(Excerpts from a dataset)
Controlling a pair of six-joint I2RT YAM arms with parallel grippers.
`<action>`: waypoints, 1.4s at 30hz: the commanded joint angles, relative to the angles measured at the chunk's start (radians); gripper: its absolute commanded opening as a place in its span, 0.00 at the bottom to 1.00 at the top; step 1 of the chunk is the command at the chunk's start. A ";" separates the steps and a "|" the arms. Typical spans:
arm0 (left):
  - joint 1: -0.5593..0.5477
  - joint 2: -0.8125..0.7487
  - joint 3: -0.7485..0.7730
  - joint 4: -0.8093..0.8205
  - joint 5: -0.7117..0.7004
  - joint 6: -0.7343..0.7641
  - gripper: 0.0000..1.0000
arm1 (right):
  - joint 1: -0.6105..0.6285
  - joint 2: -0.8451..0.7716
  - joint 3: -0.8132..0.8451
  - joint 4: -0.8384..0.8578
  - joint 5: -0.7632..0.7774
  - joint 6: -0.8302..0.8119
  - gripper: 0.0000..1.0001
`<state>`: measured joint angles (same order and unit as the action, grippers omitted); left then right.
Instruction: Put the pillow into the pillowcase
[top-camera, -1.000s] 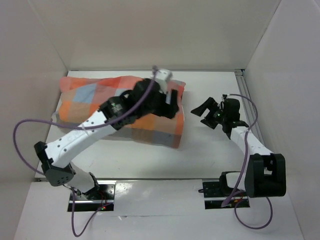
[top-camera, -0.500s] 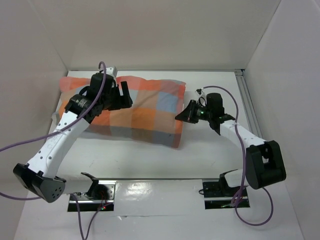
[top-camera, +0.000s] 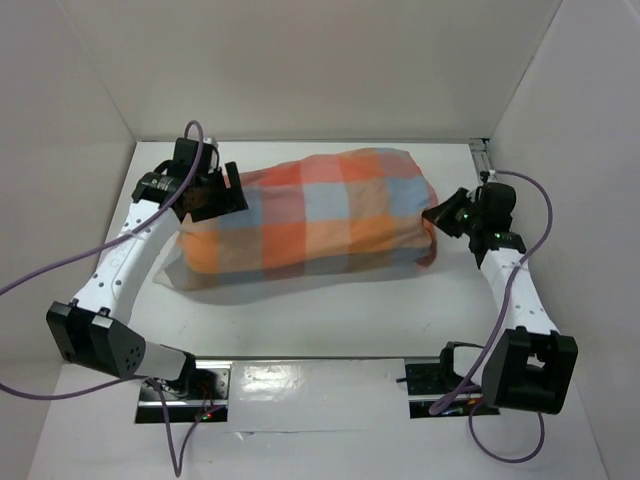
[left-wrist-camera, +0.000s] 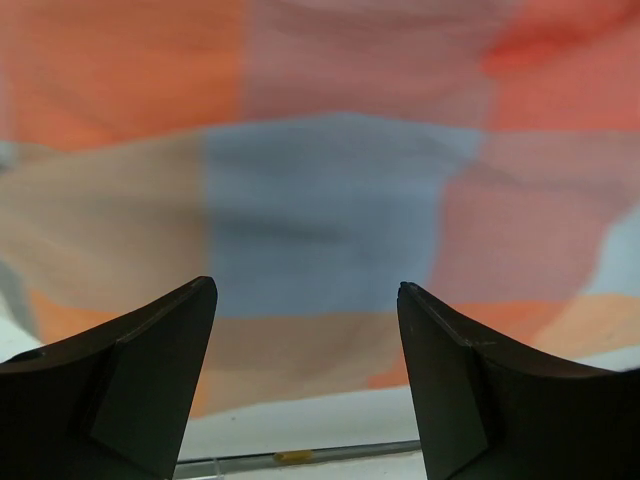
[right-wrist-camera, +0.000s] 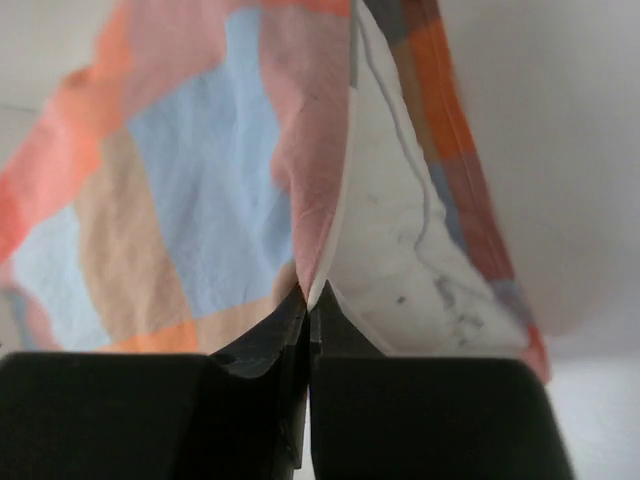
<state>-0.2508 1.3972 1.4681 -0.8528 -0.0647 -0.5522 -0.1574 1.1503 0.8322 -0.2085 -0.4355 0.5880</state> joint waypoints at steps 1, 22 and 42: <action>0.038 -0.018 -0.020 -0.020 0.040 -0.006 0.86 | 0.004 -0.001 0.085 -0.161 0.136 -0.068 0.07; 0.096 0.161 -0.095 0.176 0.105 -0.074 0.80 | 0.389 0.356 0.268 -0.106 0.386 -0.151 0.37; 0.036 0.028 0.249 0.029 -0.080 0.063 1.00 | 0.487 0.290 0.637 -0.422 0.924 -0.131 1.00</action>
<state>-0.2028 1.5616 1.6783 -0.8135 -0.1585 -0.5518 0.3489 1.5387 1.3998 -0.5011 0.2726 0.4538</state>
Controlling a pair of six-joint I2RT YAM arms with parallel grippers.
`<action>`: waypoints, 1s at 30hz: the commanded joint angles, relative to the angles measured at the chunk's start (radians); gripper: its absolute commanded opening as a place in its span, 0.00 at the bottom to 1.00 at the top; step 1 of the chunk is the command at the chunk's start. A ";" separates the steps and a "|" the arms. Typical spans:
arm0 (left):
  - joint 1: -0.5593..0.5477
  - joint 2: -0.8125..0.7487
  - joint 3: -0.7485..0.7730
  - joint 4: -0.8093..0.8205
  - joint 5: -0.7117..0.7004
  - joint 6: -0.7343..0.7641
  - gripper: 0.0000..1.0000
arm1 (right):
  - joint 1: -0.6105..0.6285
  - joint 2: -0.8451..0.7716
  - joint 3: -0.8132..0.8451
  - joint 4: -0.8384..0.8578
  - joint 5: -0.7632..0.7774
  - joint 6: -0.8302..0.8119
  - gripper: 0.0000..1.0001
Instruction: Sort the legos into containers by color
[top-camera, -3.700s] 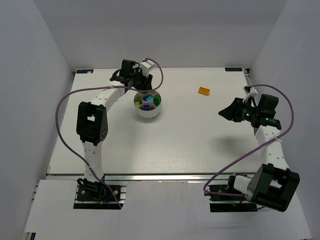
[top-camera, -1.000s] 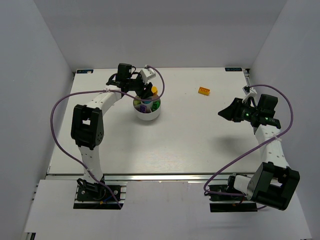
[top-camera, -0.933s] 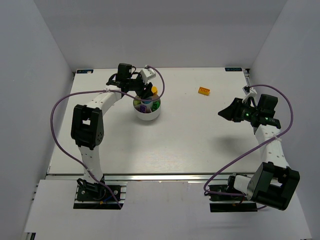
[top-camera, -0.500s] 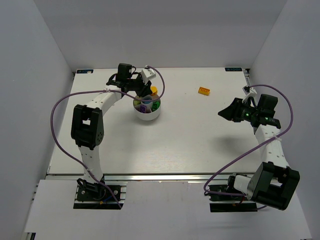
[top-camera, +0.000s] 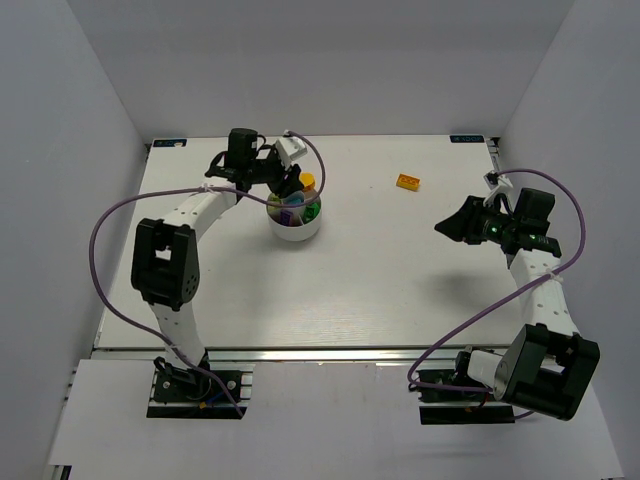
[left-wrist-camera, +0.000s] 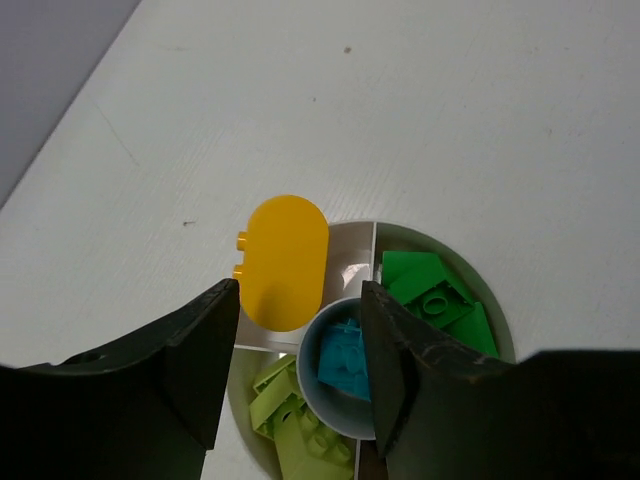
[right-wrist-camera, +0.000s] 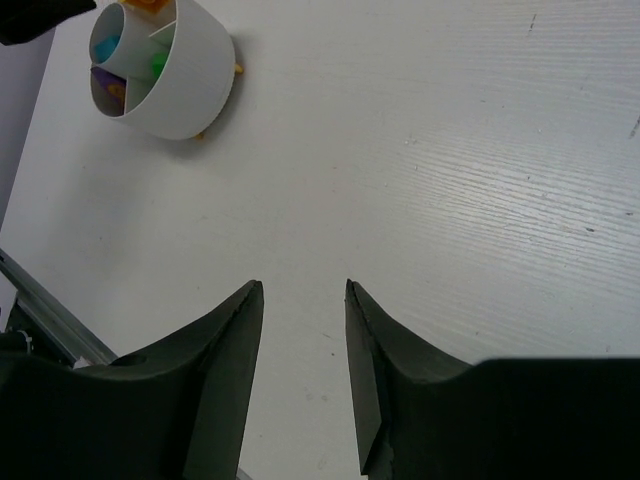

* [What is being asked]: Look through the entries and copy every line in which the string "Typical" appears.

* [Solution to this exercise]:
`<action>`: waypoints, 1.4s at 30hz: the commanded joint angles, relative to the angles measured at the chunk's start (radians); gripper: its absolute commanded opening as a place in its span, 0.00 at the bottom to 1.00 at the top; step 1 of the chunk is the command at the chunk's start. A ";" separates the steps and a "|" the arms. Typical spans:
`<action>`: waypoints, 1s at 30hz: the commanded joint angles, relative to the angles measured at the chunk's start (radians); gripper: its absolute commanded opening as a place in its span, 0.00 at the bottom to 1.00 at the top; step 1 of the chunk is the command at the chunk's start. A ";" separates the steps and a "|" the arms. Typical spans:

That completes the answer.